(Items from a data source)

"""

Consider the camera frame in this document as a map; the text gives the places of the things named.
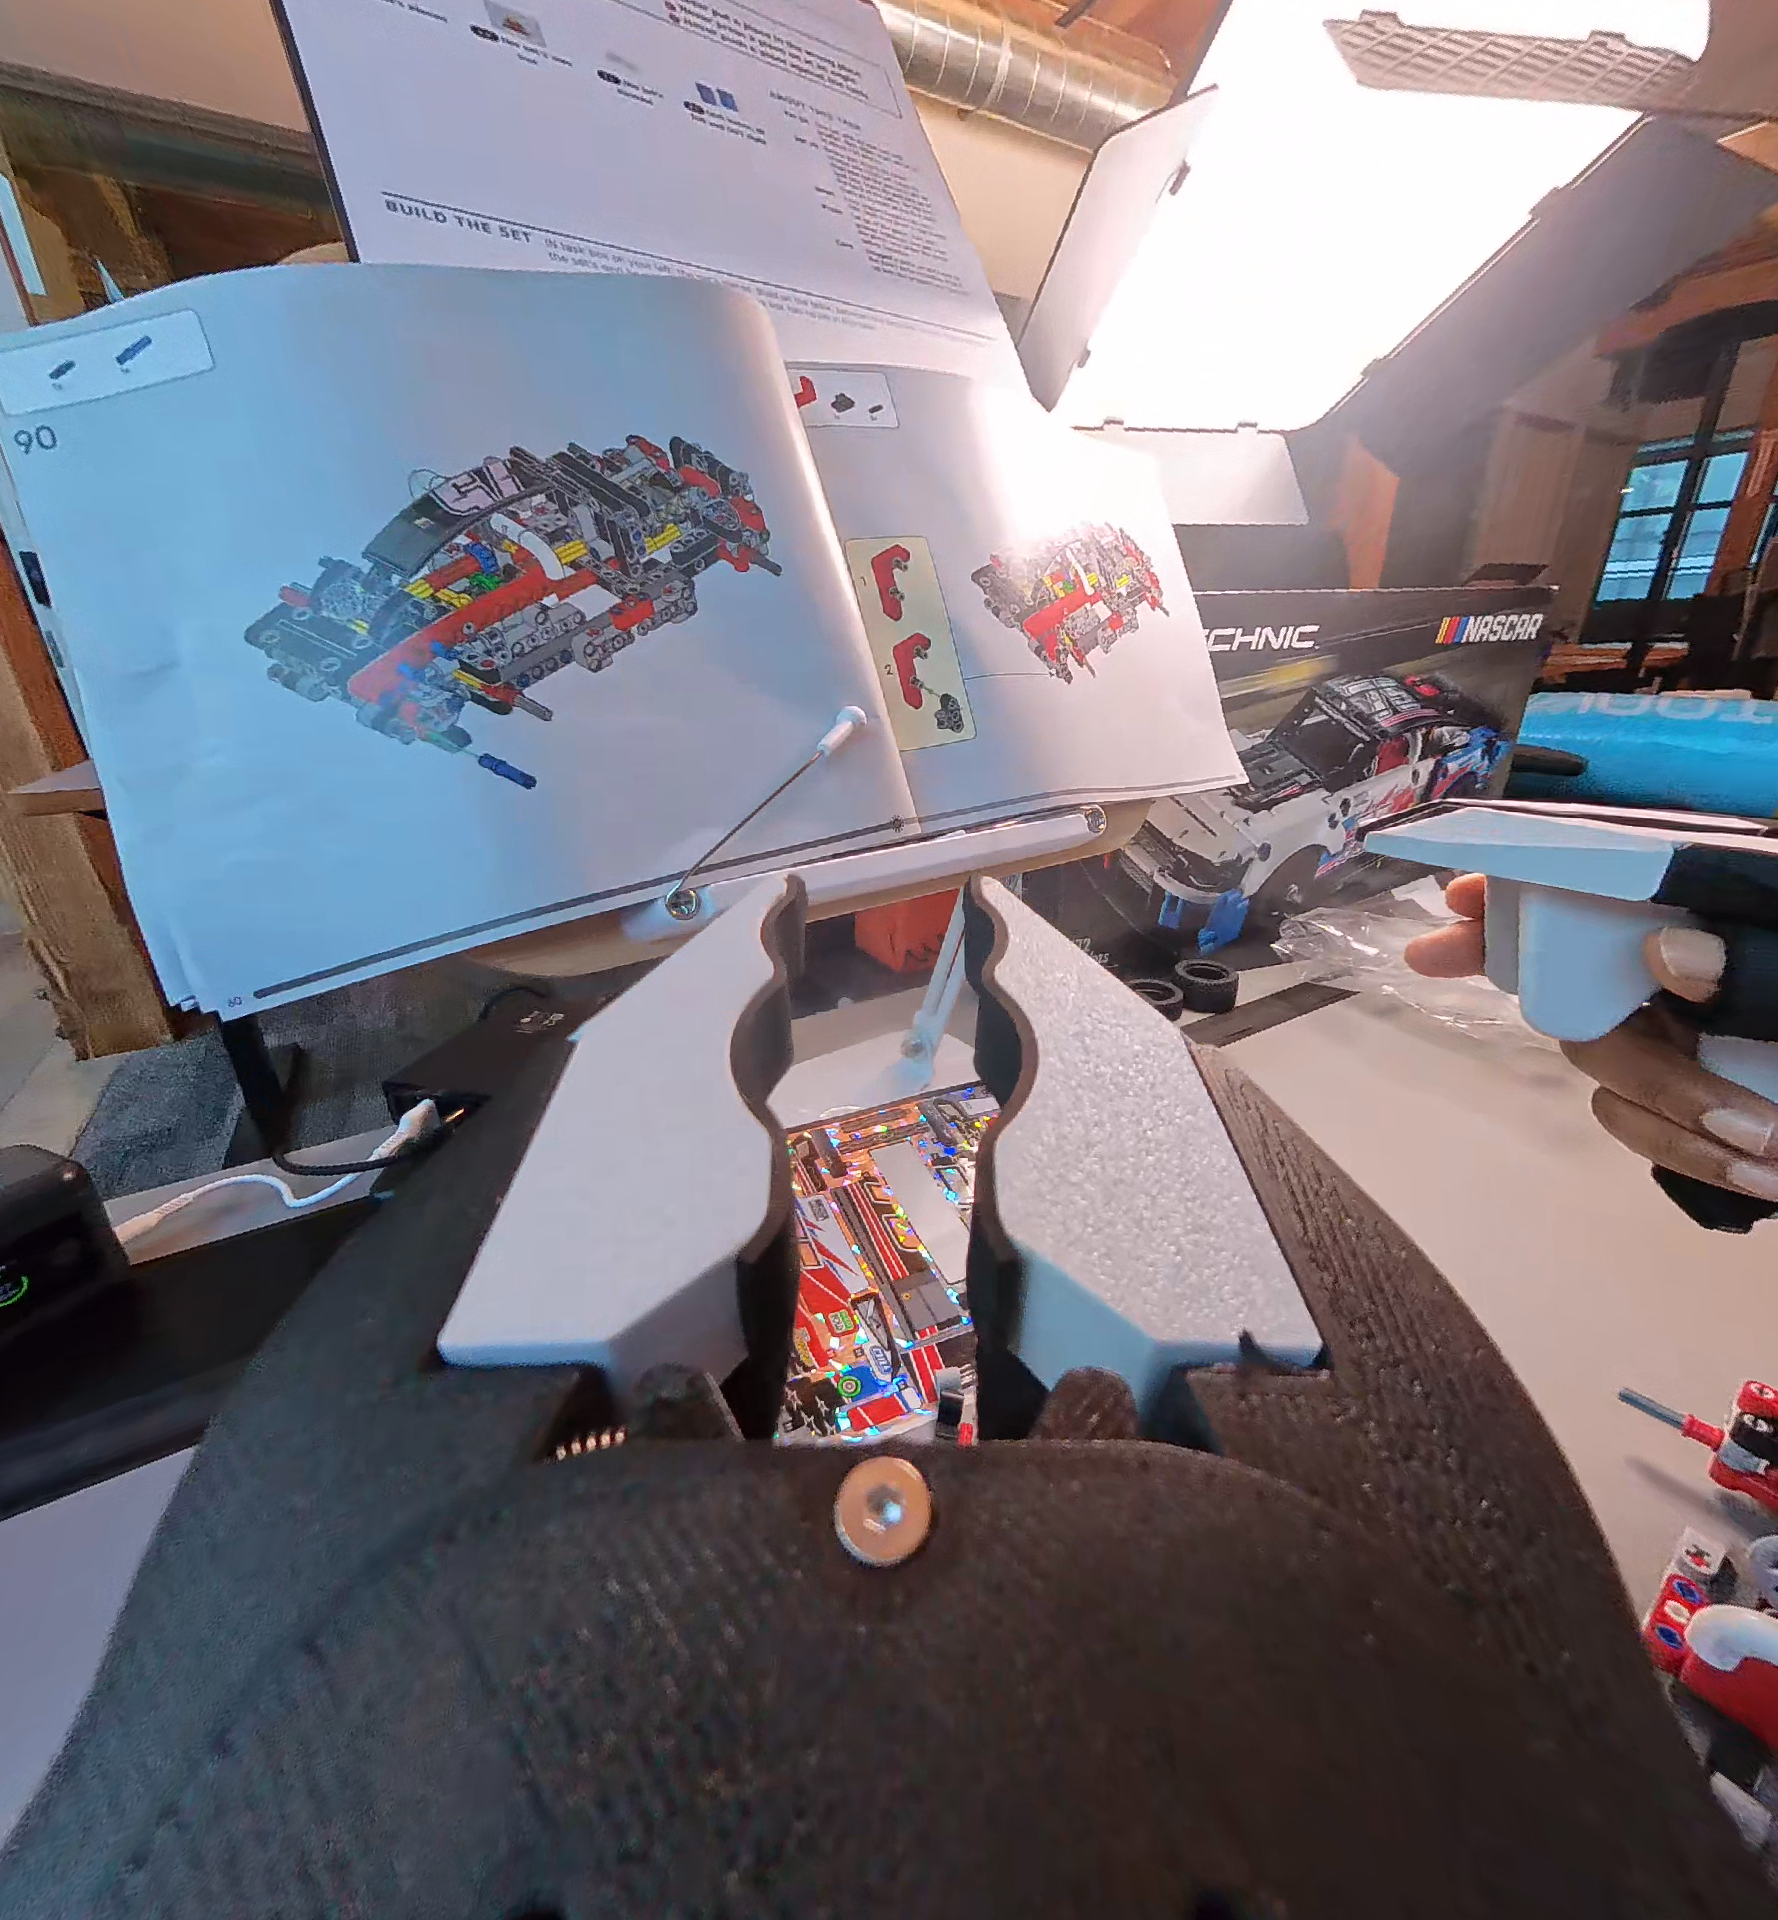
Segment orange box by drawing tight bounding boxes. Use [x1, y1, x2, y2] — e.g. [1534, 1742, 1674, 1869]
[850, 889, 966, 973]

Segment lego instruction booklet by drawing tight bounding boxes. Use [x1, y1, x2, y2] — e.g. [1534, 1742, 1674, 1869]
[0, 267, 1251, 1022]

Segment black braided cable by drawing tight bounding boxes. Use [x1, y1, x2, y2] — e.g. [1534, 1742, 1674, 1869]
[271, 1103, 494, 1178]

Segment ceiling light panel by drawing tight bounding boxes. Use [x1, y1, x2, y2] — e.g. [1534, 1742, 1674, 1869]
[1323, 7, 1717, 122]

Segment black power bank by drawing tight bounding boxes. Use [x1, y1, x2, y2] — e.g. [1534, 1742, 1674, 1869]
[0, 1148, 132, 1403]

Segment crumpled clear plastic bags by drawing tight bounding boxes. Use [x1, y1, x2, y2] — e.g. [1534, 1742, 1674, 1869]
[1269, 877, 1490, 1022]

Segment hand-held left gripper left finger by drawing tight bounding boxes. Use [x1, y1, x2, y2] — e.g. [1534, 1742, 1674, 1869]
[436, 872, 812, 1443]

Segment person's right hand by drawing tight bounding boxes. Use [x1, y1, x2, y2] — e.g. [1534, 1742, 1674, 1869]
[1402, 875, 1778, 1204]

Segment white cable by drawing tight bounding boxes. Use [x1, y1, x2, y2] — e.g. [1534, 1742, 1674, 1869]
[108, 1103, 448, 1249]

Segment lego set box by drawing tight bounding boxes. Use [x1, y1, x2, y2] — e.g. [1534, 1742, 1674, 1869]
[1015, 86, 1778, 960]

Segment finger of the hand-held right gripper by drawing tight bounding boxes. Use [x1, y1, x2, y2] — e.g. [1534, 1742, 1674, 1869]
[1405, 799, 1778, 860]
[1358, 813, 1719, 1041]

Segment paned window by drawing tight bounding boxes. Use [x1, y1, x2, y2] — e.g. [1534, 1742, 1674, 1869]
[1594, 434, 1778, 608]

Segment ribbed ventilation duct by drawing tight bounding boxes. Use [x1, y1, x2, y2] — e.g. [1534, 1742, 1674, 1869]
[875, 0, 1145, 143]

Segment holographic sticker sheet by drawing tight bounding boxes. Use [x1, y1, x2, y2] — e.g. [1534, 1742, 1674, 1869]
[768, 1079, 1003, 1448]

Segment printed white task sheet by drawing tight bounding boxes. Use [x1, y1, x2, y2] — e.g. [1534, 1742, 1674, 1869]
[271, 0, 1032, 392]

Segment lego car chassis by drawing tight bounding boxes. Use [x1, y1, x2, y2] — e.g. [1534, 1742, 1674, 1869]
[1615, 1379, 1778, 1907]

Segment small black charger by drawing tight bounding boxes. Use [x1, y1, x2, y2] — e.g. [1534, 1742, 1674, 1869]
[382, 998, 592, 1142]

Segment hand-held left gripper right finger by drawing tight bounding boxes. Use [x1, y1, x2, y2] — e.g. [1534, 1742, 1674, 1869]
[961, 872, 1325, 1435]

"""

## [Required action]
Write out the data word for word, with every picture dropped.

## [Solution to this task]
Consider the camera frame in this document as a map; the text gives the places of the things named.
Segment orange box by drawing tight bounding boxes. Use [x1, y1, x2, y2] — e.g. [1534, 1742, 1674, 1869]
[850, 889, 966, 973]

Segment lego instruction booklet by drawing tight bounding boxes. Use [x1, y1, x2, y2] — e.g. [1534, 1742, 1674, 1869]
[0, 267, 1251, 1022]

Segment black braided cable by drawing tight bounding boxes. Use [x1, y1, x2, y2] — e.g. [1534, 1742, 1674, 1869]
[271, 1103, 494, 1178]

Segment ceiling light panel by drawing tight bounding boxes. Use [x1, y1, x2, y2] — e.g. [1534, 1742, 1674, 1869]
[1323, 7, 1717, 122]

Segment black power bank by drawing tight bounding boxes. Use [x1, y1, x2, y2] — e.g. [1534, 1742, 1674, 1869]
[0, 1148, 132, 1403]

Segment crumpled clear plastic bags by drawing tight bounding boxes. Use [x1, y1, x2, y2] — e.g. [1534, 1742, 1674, 1869]
[1269, 877, 1490, 1022]

Segment hand-held left gripper left finger by drawing tight bounding boxes. Use [x1, y1, x2, y2] — e.g. [1534, 1742, 1674, 1869]
[436, 872, 812, 1443]

Segment person's right hand by drawing tight bounding boxes. Use [x1, y1, x2, y2] — e.g. [1534, 1742, 1674, 1869]
[1402, 875, 1778, 1204]

Segment white cable by drawing tight bounding boxes. Use [x1, y1, x2, y2] — e.g. [1534, 1742, 1674, 1869]
[108, 1103, 448, 1249]

Segment lego set box by drawing tight bounding boxes. Use [x1, y1, x2, y2] — e.g. [1534, 1742, 1674, 1869]
[1015, 86, 1778, 960]

Segment finger of the hand-held right gripper by drawing tight bounding boxes. Use [x1, y1, x2, y2] — e.g. [1534, 1742, 1674, 1869]
[1405, 799, 1778, 860]
[1358, 813, 1719, 1041]

Segment paned window by drawing tight bounding boxes. Use [x1, y1, x2, y2] — e.g. [1534, 1742, 1674, 1869]
[1594, 434, 1778, 608]

Segment ribbed ventilation duct by drawing tight bounding boxes. Use [x1, y1, x2, y2] — e.g. [1534, 1742, 1674, 1869]
[875, 0, 1145, 143]

Segment holographic sticker sheet by drawing tight bounding boxes. Use [x1, y1, x2, y2] — e.g. [1534, 1742, 1674, 1869]
[768, 1079, 1003, 1448]

Segment printed white task sheet by drawing tight bounding boxes. Use [x1, y1, x2, y2] — e.g. [1534, 1742, 1674, 1869]
[271, 0, 1032, 392]

Segment lego car chassis by drawing tight bounding boxes. Use [x1, y1, x2, y2] — e.g. [1534, 1742, 1674, 1869]
[1615, 1379, 1778, 1907]

Segment small black charger by drawing tight bounding boxes. Use [x1, y1, x2, y2] — e.g. [1534, 1742, 1674, 1869]
[382, 998, 592, 1142]

Segment hand-held left gripper right finger by drawing tight bounding boxes. Use [x1, y1, x2, y2] — e.g. [1534, 1742, 1674, 1869]
[961, 872, 1325, 1435]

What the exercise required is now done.